Please also be aware that extending/changing the CI configuration can be very time consuming. Seemingly minor changes can have large downstream impact.

Some notable things to watch out for:

  • Adding changes that cause the Travis cache to be dropped on every run
  • Changing the compiler/lint rules that are shared by many people
  • Changing versions of crates/libs that also impact downstream crates/repos
  • Changing the nightly version of Rust used
  • Adding/removing tools or external libs

The change may not be immediately apparent to you. The change may break the development environment on a different operating system, e.g. Windows.

At the same time, we do not want to catastrophise and stifle innovation or legitimate upgrades.

If you have a proposal to improve our CI config, that is great!

Please open a dedicated branch for the change in isolation so we can discuss the proposal together.

Please broadcast the proposal in chat to maximise visibility and the opportunity for everyone to respond.

It is NOT OK to change the behaviour of tests/CI in otherwise unrelated PRs. SOMETIMES it MAY be OK to change CI in a related PR, e.g. adding a new lib that your code requires. DO expect that a change like this will probably attract additional scrutiny during the PR review process, which is unfortunate but important.

Use your best judgement and respect that other people, across all timezones, rely on this repository remaining a productive working environment 24/7/365.

Updating the CI Environment

The continuous integration (CI) suite executes the same . docker/run-test command that developers are encouraged to run.

What happens if I need to change that environment? E.g. what if I need a new system library dependency installed?

  • Step 1 - Add the dependency to docker/Dockerfile.ubuntu
RUN apt-get update && apt-get install --yes\
  # ... snip ...
  my-new-lib-here
  • Step 2 - Build it
. docker/build-ubuntu
  • Step 3 - Test it out
. docker/run-test
  • Step 4 - Wait a minute! The CI environment is still using the old Dockerfile!

If your changes do not break the current environment, you can submit a separate Pull Request first, and once it is merged, the CI environment should be up-to-date for your code change Pull Request.

Otherwise, you will need to speak to an admin who can force merge your full changes after testing locally.

Building for Android

Note there is an article written on how to build Holochain for Android, read it here.

Contribute

Holochain is an open source project. We welcome all sorts of participation and are actively working on increasing surface area to accept it. Please see our contributing guidelines for our general practices and protocols on participating in the community.

App Spec Driven Development

In adding significant changes and new features to Holochain, we follow a specific test-driven development protocol:

  1. Start by creating a branch in this repository and modifying the example app in the app_spec directory to demonstrates an actual implementation of the use of the new feature, including tests that would pass if the feature were actually implemented.
  2. Create a pull request on that branch for the development team to talk about and discuss the suggested change. The PR triggers Continuous Integration tests which will initially fail.
  3. Do any development necessary in core or hdk crates of this repo to actually implement the feature demonstrated in app_spec
  4. Finally, when the feature is fully implemented, the CI tests should turn green and the branch can be merged.

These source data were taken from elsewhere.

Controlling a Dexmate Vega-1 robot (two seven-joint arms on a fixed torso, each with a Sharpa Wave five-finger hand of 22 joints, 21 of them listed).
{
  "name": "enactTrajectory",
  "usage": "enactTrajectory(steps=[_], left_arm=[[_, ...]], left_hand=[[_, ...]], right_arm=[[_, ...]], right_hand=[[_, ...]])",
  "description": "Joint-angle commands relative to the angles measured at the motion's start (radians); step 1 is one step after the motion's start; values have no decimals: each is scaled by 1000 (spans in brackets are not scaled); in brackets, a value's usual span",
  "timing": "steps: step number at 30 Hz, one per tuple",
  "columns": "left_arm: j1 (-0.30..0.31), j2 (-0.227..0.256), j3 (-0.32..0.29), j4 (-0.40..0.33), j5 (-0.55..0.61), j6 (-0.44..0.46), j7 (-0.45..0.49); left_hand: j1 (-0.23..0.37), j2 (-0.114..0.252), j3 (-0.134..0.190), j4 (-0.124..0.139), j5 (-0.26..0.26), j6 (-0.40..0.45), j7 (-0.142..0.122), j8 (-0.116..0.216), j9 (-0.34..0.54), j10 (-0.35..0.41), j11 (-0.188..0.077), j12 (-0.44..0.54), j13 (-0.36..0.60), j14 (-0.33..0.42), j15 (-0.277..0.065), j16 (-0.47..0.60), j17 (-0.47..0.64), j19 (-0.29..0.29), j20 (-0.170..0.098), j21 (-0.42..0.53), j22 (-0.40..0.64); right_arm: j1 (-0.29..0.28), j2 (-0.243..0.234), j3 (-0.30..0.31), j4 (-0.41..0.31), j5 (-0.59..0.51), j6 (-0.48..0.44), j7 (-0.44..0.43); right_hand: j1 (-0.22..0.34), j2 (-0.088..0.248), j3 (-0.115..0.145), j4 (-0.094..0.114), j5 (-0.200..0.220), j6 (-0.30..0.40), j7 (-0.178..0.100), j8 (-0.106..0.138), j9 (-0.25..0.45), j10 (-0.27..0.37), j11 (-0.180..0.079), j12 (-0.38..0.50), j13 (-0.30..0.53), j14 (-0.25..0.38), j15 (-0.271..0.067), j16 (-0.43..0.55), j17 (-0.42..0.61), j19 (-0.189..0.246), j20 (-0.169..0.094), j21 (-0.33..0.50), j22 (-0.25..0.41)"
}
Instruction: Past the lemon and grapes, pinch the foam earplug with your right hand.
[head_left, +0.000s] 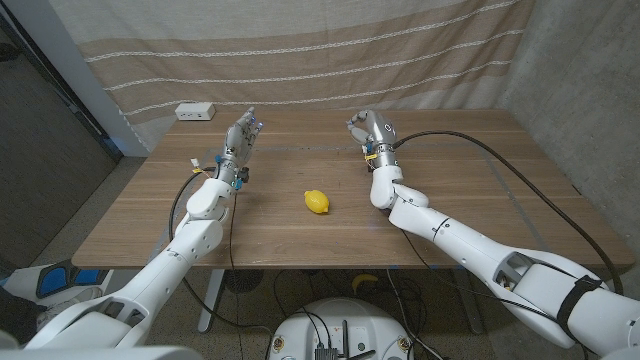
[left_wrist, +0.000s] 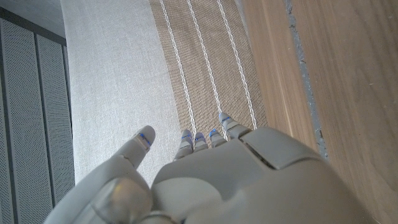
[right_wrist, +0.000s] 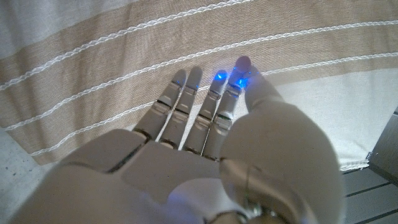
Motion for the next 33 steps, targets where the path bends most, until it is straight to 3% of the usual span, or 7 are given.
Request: enactTrajectory(steps=[1,17,33], left_arm=[[-4,0,3,-3,5,1,3],[5,4,4,-26,11,5,14],[15,10,2,-42,14,4,19]], left_hand=[[12,81,2,-4,0,-13,-1,-3,6,-12,2,-3,2,-10,-37,-3,1,-2,-9,1,2],[13,82,1,-5,0,-13,-2,-3,6,-12,2,-2,2,-10,-37,-3,1,-2,-9,1,2],[14,82,0,-6,-1,-13,-2,-3,6,-13,3,-3,2,-11,-37,-3,1,-2,-10,1,2]], right_arm=[[-38,-10,78,-65,128,57,83],[-84,-30,139,-136,219,80,141],[-126,-53,221,-206,434,112,304]], right_hand=[[1,-6,6,3,11,1,11,19,23,28,-21,-2,7,7,-161,-4,3,1,4,5,4],[-2,-4,5,6,14,-3,17,24,32,31,-15,-5,10,6,-158,-7,8,-1,11,6,4],[-5,-4,2,7,17,-9,25,30,42,24,-11,-12,13,2,-157,-7,16,-5,18,6,5]])
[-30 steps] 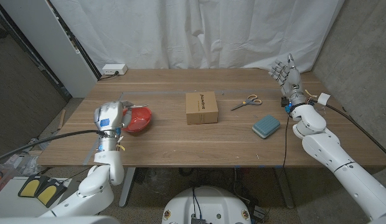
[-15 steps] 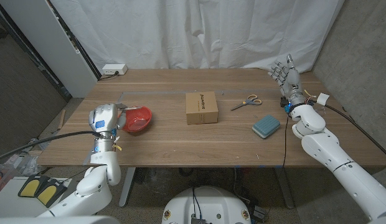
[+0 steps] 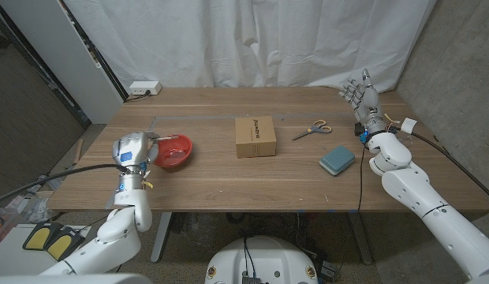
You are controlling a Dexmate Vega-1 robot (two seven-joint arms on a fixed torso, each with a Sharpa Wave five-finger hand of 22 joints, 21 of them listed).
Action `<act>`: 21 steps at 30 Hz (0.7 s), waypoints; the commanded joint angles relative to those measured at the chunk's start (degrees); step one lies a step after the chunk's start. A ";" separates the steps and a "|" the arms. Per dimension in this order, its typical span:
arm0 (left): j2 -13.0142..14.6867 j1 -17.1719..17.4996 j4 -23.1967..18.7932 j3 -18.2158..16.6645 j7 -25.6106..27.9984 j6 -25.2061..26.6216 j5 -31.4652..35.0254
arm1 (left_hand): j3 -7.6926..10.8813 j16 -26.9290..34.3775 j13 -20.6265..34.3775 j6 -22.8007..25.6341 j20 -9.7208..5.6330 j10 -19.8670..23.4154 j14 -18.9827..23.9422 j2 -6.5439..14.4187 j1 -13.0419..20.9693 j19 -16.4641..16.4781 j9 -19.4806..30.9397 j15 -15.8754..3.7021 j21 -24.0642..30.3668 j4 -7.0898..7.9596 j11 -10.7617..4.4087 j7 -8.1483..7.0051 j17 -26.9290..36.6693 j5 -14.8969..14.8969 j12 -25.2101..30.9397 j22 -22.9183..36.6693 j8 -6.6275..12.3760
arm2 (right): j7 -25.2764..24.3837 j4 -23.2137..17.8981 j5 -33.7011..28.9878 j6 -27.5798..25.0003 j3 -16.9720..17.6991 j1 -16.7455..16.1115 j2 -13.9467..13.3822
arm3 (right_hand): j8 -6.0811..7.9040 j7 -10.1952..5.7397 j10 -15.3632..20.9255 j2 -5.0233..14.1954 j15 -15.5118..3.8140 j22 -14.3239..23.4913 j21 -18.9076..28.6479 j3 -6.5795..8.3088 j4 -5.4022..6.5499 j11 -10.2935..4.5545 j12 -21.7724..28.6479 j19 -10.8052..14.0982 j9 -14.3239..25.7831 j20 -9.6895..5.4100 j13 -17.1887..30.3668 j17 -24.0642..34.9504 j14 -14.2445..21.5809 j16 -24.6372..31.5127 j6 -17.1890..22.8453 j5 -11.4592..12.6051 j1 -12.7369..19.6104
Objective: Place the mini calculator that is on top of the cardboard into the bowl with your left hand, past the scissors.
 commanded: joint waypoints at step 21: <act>2.40 -5.31 2.99 4.61 -4.93 1.02 -2.60 | 0.77 -0.08 0.18 3.66 -4.44 -0.05 -0.73 0.20 0.19 -0.81 0.61 -2.73 0.14 0.13 -0.04 2.07 0.18 0.18 0.12 0.34 0.01 | -2.37 -2.77 -1.00 -2.60 -0.20 -0.89 -0.49 | -0.34 -0.39 0.38 0.80 -0.01 0.08 -0.74 -0.22 -0.33 0.05 -0.17 0.80 0.33 -0.65 0.18 0.19 0.35 -0.21 0.52 -0.02 0.11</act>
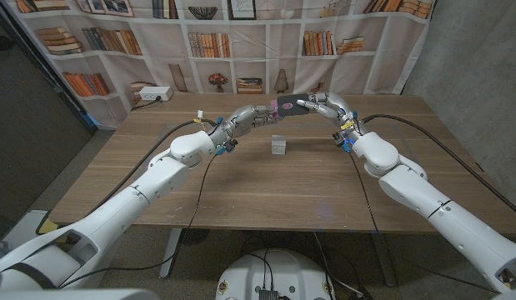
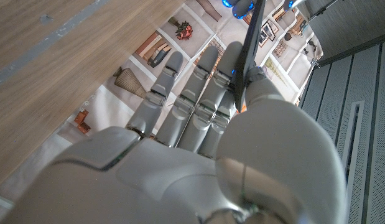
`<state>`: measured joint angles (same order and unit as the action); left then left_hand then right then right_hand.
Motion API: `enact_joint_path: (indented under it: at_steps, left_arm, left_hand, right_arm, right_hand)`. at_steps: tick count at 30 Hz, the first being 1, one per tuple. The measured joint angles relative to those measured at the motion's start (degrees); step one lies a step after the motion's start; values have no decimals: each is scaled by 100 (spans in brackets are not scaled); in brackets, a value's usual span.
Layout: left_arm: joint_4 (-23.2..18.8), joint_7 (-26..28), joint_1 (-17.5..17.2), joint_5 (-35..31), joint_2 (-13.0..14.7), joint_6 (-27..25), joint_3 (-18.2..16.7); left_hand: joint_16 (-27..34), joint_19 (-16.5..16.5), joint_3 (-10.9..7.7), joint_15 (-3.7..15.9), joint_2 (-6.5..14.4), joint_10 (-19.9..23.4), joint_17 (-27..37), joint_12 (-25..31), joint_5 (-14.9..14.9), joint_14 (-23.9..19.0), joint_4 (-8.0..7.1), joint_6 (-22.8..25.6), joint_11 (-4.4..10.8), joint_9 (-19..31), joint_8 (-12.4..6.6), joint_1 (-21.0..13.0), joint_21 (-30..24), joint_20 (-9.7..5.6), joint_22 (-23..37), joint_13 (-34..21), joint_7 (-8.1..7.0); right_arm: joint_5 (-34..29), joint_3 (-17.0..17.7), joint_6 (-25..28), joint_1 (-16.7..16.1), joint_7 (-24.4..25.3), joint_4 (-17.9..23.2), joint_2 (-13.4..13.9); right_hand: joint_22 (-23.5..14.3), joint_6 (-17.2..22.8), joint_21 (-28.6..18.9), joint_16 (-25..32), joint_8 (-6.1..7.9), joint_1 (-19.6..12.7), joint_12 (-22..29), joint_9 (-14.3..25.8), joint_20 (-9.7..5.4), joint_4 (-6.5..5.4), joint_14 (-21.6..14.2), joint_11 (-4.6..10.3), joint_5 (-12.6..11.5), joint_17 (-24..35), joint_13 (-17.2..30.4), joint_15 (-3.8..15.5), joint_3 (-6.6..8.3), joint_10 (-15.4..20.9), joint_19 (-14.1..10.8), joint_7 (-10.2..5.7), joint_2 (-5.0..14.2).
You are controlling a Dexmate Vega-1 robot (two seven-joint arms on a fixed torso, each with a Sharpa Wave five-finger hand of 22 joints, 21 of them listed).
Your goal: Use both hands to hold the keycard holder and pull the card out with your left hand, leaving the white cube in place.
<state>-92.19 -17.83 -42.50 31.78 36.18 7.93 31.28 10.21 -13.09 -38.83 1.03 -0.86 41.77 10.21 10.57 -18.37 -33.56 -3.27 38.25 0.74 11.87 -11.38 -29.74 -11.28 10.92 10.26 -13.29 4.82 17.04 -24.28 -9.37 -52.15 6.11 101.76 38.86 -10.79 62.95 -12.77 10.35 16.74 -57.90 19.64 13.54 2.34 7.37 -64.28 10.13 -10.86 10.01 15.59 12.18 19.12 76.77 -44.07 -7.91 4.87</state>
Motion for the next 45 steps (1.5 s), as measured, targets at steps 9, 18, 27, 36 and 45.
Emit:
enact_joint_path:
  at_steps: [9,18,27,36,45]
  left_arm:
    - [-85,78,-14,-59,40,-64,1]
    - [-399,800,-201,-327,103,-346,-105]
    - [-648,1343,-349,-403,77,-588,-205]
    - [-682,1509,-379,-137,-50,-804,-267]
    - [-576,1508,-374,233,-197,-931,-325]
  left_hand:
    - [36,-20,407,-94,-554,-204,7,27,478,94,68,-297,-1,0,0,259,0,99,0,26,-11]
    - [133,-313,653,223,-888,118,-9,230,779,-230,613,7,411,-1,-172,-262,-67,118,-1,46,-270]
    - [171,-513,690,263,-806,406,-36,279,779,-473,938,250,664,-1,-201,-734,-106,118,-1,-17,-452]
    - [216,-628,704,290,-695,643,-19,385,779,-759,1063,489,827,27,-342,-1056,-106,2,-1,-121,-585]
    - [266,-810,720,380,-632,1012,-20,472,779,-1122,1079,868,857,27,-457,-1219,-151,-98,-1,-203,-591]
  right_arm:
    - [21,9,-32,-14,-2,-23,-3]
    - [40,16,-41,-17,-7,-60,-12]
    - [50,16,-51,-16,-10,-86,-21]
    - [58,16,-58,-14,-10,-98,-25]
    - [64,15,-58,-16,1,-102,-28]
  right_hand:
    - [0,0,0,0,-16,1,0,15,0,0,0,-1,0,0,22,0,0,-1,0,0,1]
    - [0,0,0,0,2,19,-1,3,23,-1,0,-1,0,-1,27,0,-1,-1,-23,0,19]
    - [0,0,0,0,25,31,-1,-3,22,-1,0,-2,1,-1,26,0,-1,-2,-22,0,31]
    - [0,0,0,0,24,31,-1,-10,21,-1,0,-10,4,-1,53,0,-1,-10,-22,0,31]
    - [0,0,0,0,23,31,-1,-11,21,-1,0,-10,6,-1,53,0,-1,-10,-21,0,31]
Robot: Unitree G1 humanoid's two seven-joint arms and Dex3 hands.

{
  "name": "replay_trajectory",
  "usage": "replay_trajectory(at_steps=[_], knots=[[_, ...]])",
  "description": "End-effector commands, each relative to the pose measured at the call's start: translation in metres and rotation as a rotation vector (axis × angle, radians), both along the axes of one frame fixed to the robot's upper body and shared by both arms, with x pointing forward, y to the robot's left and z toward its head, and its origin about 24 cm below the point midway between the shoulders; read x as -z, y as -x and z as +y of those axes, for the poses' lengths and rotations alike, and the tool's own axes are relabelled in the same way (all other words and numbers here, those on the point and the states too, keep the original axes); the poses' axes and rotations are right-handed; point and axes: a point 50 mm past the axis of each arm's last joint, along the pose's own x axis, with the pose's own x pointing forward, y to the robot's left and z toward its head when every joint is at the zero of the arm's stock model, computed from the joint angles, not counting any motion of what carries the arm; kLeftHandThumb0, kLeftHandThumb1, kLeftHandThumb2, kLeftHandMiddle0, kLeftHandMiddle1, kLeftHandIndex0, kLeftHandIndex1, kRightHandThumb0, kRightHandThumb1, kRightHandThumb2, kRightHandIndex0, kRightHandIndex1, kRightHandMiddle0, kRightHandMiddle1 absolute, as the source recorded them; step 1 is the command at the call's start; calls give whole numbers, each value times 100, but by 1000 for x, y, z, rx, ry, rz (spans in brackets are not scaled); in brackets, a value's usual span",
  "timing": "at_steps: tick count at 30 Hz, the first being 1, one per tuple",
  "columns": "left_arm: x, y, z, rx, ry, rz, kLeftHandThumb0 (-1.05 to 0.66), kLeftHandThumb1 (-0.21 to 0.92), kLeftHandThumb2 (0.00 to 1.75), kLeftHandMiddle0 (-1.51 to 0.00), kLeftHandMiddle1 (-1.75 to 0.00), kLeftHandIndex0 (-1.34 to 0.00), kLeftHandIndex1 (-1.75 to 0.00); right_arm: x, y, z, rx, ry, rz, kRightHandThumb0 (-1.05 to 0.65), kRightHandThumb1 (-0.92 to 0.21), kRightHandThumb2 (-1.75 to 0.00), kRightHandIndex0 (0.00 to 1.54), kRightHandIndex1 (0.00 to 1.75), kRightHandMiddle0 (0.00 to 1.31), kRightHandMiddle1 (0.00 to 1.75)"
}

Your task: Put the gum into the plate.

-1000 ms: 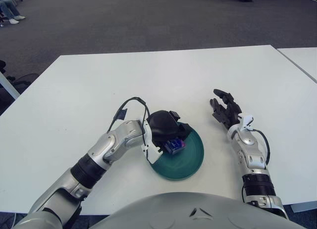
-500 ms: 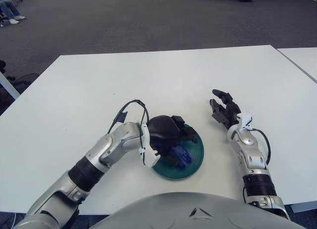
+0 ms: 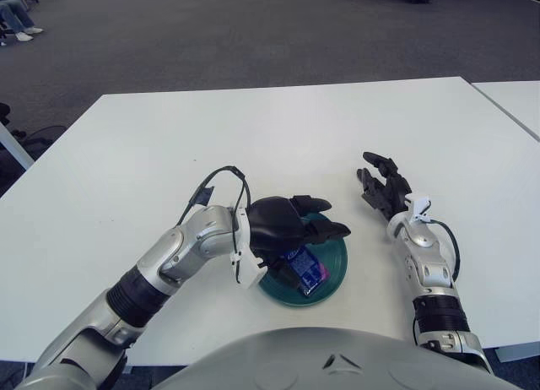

In this way app_spec works as a living specification with example app to build against.

Some helpful links:

Current Throughput graph:

Throughput Graph

License

License: GPL v3

Copyright (C) 2018, Holochain Trust

This program is free software: you can redistribute it and/or modify it under the terms of the license p rovided in the LICENSE file (GPLv3). This program is distributed in the hope that it will be useful, bu t WITHOUT ANY WARRANTY; without even the implied warranty of MERCHANTABILITY or FITNESS FOR A PARTICULAR PURPOSE.

Note: We are considering other 'looser' licensing options (like MIT license) but at this stage are using GPL while we're getting the matter sorted out. See this article for some of our thinking on licensing for distributed application frameworks.